-- Work item --
As an exercise in exact copying, transcribe the lines below from the one holding "1.1 s apart, 320x240." through the last, with both ends included and pictures left out.

-- Source records --
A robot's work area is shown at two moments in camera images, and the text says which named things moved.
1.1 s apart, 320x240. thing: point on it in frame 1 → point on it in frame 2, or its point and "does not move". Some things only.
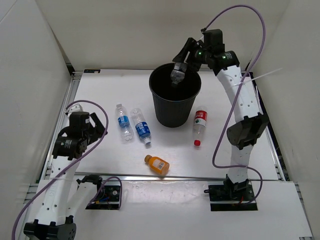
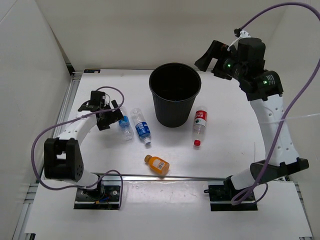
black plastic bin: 174,105 does not move
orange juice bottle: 157,164 does not move
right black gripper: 191,45 → 219,51
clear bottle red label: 200,123 does not move
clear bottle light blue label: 127,134 does not move
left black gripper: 98,131 → 115,115

-- Expected answer --
1.1 s apart, 320x240. thing: point on it in frame 1 → point on it in frame 2, or its point and "does not move". Some things only.
black plastic bin: 174,105 does not move
orange juice bottle: 157,164 does not move
right black gripper: 191,45 → 219,51
clear bottle red label: 200,123 does not move
clear bottle light blue label: 127,134 does not move
left black gripper: 98,131 → 115,115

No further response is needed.